I work at the fifth-worst job/career

In case you've not heard about it, newspaper journalism was listed by some career site earlier this week as the fifth-worst career in the U.S.

Throw out my best newspaper job, at a group of suburban Dallas weeklies before they went belly-up (which of course ties to why newspapers are getting ever worse) and I easily believe it.

Last two papers?

A national chain that believes Facebooking everything is the "answer" for driving both website and mobile app advertising sales, even though the website is still free and, IMO, the disparity between mobile-based ads and traditional online ads will not be a long-term deal.
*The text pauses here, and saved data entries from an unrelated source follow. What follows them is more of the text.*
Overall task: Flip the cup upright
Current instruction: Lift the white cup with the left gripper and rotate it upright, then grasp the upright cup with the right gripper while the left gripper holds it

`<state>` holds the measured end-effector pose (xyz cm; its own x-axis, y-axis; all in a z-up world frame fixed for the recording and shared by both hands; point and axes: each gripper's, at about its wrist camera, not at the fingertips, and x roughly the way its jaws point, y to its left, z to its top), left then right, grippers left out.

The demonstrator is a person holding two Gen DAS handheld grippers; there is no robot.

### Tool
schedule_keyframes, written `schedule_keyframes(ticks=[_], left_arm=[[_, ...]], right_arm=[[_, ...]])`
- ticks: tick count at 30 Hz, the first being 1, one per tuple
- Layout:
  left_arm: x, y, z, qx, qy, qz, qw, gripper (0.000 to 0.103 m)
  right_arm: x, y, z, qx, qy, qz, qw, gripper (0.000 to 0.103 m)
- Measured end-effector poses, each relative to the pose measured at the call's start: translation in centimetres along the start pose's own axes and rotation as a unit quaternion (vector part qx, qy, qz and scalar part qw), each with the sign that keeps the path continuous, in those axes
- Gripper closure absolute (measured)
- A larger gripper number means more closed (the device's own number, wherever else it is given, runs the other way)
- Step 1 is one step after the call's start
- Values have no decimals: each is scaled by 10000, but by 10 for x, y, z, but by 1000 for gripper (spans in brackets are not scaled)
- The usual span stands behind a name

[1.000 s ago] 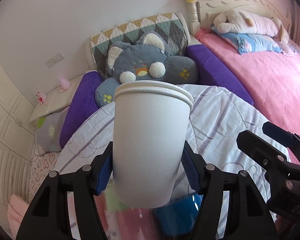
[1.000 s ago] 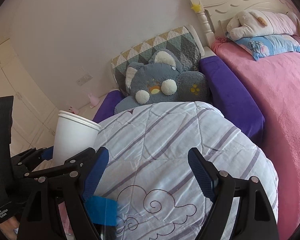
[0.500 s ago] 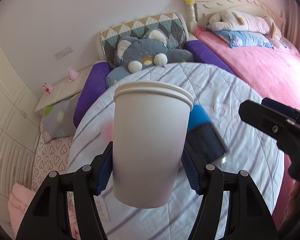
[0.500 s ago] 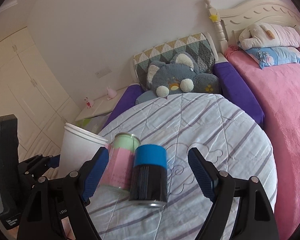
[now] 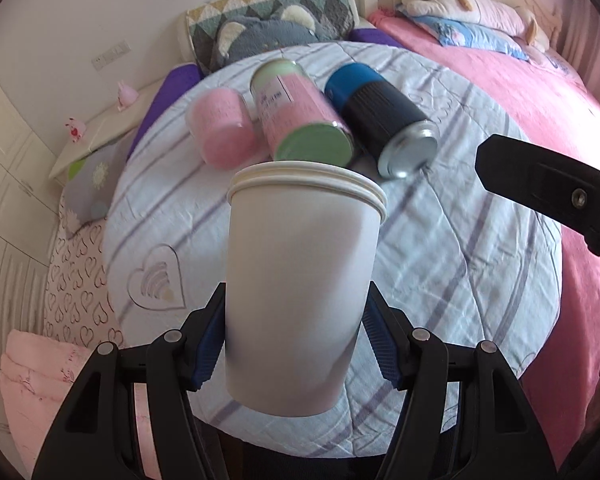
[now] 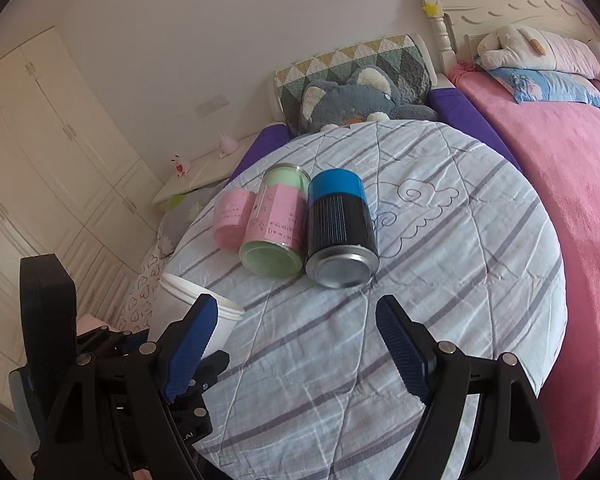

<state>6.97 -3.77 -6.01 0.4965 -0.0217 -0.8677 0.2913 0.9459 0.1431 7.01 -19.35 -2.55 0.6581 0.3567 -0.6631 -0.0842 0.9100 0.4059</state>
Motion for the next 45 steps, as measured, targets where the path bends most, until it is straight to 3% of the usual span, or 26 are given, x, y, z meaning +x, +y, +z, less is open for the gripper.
schedule_keyframes(ticks=[3,10,11,13,15,27,31,39,45], left_arm=[[14,0,-6,-61,0,109,9999,38],[31,5,-4,-274,-125,-51,9995,36],[32,5,-4,-282,-104,-56,9995,34],[33,7,-5,-301,-89,-72,9995,15],[33,8,-7,-287,-107,-99,9995,11],[14,35,-29,-410,-157,-339,9985,6],[9,43,-37,-373,-178,-340,9986,4],[5,55,-43,-408,-241,-696,9965,4],[5,56,-43,-298,-339,-767,9960,4]], right_arm=[[3,2,-10,39,76,-34,10000,20],[14,4,-21,149,232,-109,9996,20],[16,3,-21,190,269,-73,9994,20],[22,4,-22,253,366,-42,9990,20],[28,6,-23,251,417,-71,9988,20],[42,15,-27,516,654,187,9964,20],[53,14,-30,831,881,346,9920,20],[80,19,-36,1417,1310,818,9778,20],[98,30,-30,1516,1365,1015,9737,20]])
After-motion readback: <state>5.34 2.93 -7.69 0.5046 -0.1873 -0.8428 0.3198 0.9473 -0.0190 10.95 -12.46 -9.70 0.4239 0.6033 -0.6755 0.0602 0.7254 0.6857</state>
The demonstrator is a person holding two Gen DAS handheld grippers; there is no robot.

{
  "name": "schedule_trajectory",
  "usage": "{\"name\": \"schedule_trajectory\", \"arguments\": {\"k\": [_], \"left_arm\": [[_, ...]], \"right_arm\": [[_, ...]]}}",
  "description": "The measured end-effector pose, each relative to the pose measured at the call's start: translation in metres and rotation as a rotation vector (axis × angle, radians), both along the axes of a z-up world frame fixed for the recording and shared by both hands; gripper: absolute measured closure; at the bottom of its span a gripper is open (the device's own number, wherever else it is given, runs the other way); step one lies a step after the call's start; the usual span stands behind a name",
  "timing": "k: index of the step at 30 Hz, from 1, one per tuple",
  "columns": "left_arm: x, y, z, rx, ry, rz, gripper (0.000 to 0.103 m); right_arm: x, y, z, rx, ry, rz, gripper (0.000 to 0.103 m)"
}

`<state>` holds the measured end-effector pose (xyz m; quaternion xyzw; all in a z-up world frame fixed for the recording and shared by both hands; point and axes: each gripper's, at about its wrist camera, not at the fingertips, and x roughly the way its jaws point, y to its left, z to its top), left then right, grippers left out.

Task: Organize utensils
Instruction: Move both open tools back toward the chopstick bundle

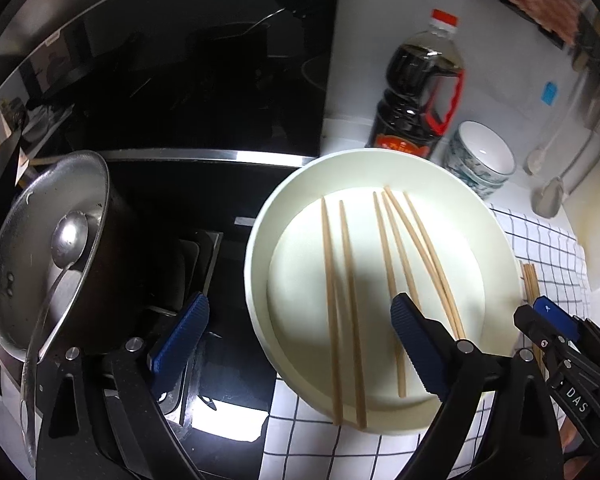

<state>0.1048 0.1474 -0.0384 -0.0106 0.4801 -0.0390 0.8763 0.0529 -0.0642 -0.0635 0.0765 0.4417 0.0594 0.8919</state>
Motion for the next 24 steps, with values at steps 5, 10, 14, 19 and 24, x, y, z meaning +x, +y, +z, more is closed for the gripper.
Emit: {"name": "schedule_trajectory", "arguments": {"k": [5,10,14,19,24], "left_arm": [[-0.012,-0.011,0.007,0.005,-0.022,-0.051,0.01],[-0.026,-0.027,0.015,0.018,-0.046,-0.098,0.009],[-0.038,-0.043,0.02,0.026,-0.057,-0.115,0.007],[-0.055,-0.072,0.018,0.027,-0.046,-0.126,0.007],[-0.084,-0.109,0.011,0.013,-0.038,-0.105,0.007]], "right_arm": [[-0.018,0.0,0.006,0.0,-0.014,-0.022,0.06],[-0.036,-0.005,0.013,0.007,-0.029,-0.045,0.057],[-0.048,-0.016,0.016,0.015,-0.031,-0.054,0.054],[-0.071,-0.046,0.02,0.016,-0.048,-0.072,0.038],[-0.103,-0.09,0.016,0.005,-0.024,-0.061,0.038]]}}
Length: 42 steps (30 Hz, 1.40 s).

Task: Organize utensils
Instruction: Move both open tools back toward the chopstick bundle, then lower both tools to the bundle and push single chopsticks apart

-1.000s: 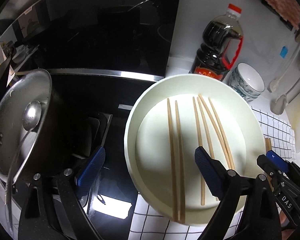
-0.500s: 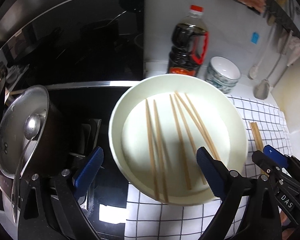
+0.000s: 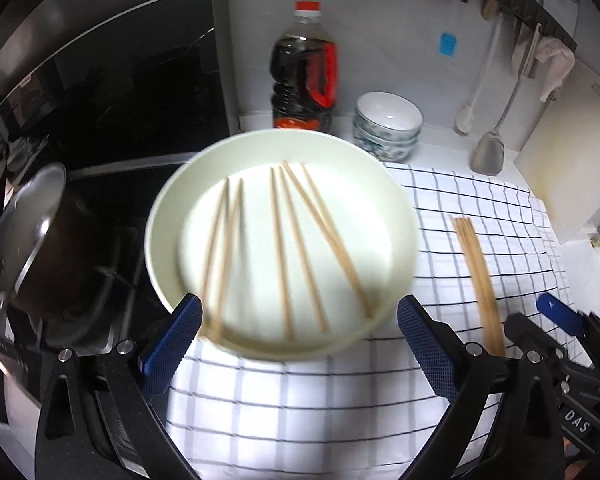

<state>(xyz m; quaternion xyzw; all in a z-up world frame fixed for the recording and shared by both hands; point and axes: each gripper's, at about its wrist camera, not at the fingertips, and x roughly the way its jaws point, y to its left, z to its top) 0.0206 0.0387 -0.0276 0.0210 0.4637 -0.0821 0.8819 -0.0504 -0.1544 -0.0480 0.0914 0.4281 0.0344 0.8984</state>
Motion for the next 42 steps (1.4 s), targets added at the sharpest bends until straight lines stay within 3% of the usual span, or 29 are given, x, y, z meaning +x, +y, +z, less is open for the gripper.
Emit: {"name": "schedule_trajectory", "arguments": {"k": [7,16,23,30,37,42], "left_arm": [[-0.047,-0.052,-0.011,-0.003,0.031,0.025,0.006],[-0.067,-0.098,-0.024,0.065,0.047,0.01,0.006],[-0.051,-0.131,-0.051,0.061,0.057,-0.105,0.006],[-0.035,-0.156,-0.08,0.061,0.085,-0.149,0.006],[-0.029,-0.165,-0.1,0.04,0.115,-0.121,0.006],[-0.025,-0.164,-0.11,0.068,0.128,-0.082,0.006]], "right_arm": [[-0.047,-0.078,-0.015,0.01,0.006,-0.018,0.033],[-0.062,-0.135,-0.045,0.035,0.055,-0.073,0.033],[-0.053,-0.142,-0.063,0.016,0.082,-0.143,0.033],[-0.034,-0.148,-0.08,0.005,0.113,-0.165,0.033],[-0.014,-0.144,-0.098,-0.022,0.121,-0.095,0.033],[0.001,-0.141,-0.115,-0.023,0.137,-0.072,0.033]]}}
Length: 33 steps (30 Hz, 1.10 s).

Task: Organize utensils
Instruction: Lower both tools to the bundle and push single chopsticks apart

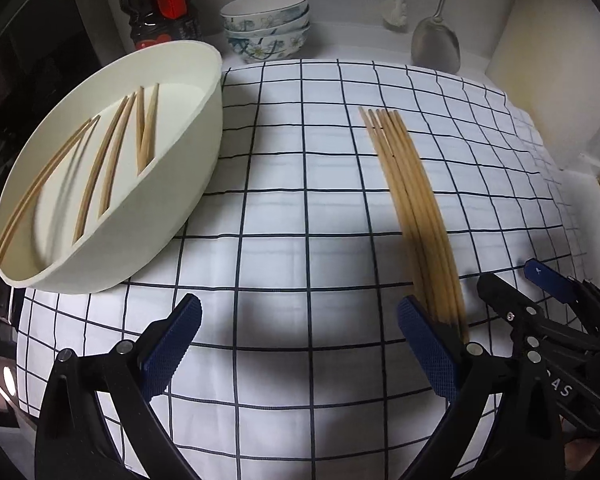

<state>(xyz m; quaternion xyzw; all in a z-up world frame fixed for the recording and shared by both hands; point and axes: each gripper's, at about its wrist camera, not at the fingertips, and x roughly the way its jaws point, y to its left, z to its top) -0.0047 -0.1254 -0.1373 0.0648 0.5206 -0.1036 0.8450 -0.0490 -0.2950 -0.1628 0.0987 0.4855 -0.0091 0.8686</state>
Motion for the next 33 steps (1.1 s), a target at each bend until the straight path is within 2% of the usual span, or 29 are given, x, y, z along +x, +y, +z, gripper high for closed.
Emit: {"name": "schedule_trajectory", "arguments": {"k": [12,28,33], "left_arm": [[0.006,0.005,-0.006,-0.007,0.014,0.047,0.006],[0.008,-0.001,-0.011,-0.022,0.033,0.046,0.006],[0.007,-0.007,-0.013,-0.021,0.029,0.03,0.006]], "right_arm": [[0.01,0.009,-0.012,-0.046,0.024,0.056,0.033],[0.0,0.015,-0.017,-0.164,0.036,0.104,0.034],[0.003,0.001,-0.018,-0.153,0.022,0.091,0.034]]}}
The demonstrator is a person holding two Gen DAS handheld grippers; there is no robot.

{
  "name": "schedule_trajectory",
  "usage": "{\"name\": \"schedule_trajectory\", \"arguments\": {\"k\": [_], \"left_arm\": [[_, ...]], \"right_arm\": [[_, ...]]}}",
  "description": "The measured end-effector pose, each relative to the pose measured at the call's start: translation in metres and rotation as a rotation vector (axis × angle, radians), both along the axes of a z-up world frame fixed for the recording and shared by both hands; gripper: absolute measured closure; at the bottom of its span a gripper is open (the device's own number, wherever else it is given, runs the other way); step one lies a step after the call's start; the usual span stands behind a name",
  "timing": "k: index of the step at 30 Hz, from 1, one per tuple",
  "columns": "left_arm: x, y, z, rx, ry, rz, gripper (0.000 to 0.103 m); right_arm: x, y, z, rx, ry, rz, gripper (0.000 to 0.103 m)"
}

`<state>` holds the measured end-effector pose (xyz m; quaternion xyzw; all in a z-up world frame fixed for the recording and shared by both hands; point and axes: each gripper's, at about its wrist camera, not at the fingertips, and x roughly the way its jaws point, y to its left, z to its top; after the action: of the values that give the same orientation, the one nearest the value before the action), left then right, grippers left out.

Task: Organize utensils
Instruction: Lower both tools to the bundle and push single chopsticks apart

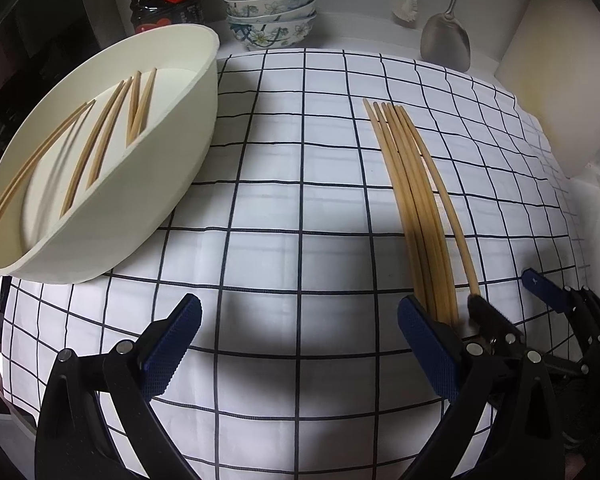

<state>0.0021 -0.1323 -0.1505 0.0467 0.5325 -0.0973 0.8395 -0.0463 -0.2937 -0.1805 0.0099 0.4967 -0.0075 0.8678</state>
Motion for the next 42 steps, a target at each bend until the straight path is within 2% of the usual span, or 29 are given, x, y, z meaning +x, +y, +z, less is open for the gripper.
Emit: {"name": "schedule_trajectory", "arguments": {"k": [16,25,28,30,42], "left_arm": [[-0.005,-0.024,-0.018,0.027,0.013,-0.056,0.006],[-0.004,-0.026,-0.021,-0.006,0.029,-0.047,0.005],[-0.002,-0.029,-0.023,0.008,0.028,-0.045,0.005],[-0.001,-0.033,-0.025,0.044,0.02,-0.045,0.005],[0.019,-0.031,-0.027,0.037,-0.009,-0.005,0.005]], "right_arm": [[-0.001,-0.027,0.002,0.029,-0.03,-0.04,0.034],[-0.003,-0.03,0.003,0.05,-0.035,-0.041,0.034],[-0.002,-0.03,0.003,0.05,-0.036,-0.04,0.034],[-0.002,-0.03,0.003,0.048,-0.035,-0.037,0.034],[0.018,-0.023,0.0,0.01,-0.052,-0.009,0.034]]}}
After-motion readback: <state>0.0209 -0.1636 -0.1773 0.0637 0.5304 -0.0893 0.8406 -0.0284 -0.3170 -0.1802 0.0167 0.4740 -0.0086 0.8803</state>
And currently, a paper with "old-school" newspaper vets, Type A male yellers, the senior of whom, I think, believes this Texas Hill Country town can be a new Fredericksburg, when it won't. Sorry. Ain't. Gonna. Happen.

And, it works on the "margins" as far as staffing size, even for today's newspaper world, to boot.

That's even as the national chains continue to engage in forced furloughs, job cuts, or both, at the reporter/editor level at local newspapers, while simultaneously paying out bigger bonuses to top brass precisely for making those cuts.

And that's the dirty secret of why top brass of most national chains have no interest in a nonprofit newspaper incorporation bill, should one ever get real consideration by Congress. They'd rather skim now, and "apres moi, le deluge," than engage in responsible management. Local operations, meanwhile, continue to dream of "new angles" while stretching themselves ever thinner between hardcopy, traditional web, and mobile content delivery, while barely having the staff to do justice to hardcopy coverage.

Sure, lots of college students still study journalism. They may believe the myths of liberal media. They may be clueless about the business-side issues. They may be in love with online journalism while remaining clueless to the fact that about nobody's figured out how to monetize it yet.

And, while they're still taking journalism classes to be a new exploitable crop, and others, formerly in the traditional biz, now work at various demand mills, the fifth-worst ain't going to get much better. It's that simple.

Kids in J-schools should be required to take a class in newspaper business management first. Second, they ought to be disabused of much of their belief in the "liberal media," if they hold it for good, unlike Faux News types.

As for the current disparity between traditional web ad rates and mobile-specific ad rates, reportedly as high as 5-1? Within in a decade, that difference will be no greater than 2-1, driven primarily by greater use of mobile devices, greater competition for eyeballs, etc.

Remember how much higher traditional web ad rates were a decade ago? The same things drove them down as will drive down mobile rates.

The Net, in its various delivery forms, has just the opposite problem as old newspaper media. You got plenty of room for editorial content, of course, but, because of ephemeral attention in many cases, there's limited "space" for ads. Plus, add in ad-block software, etc., and web rates plummeted.

I have no doubt that for both Android and iOS for Apple, somebody will invent the equivalent of ad-block programs, too. It's going to happen.

Oh, and as for the current locale, that's not just my opinion.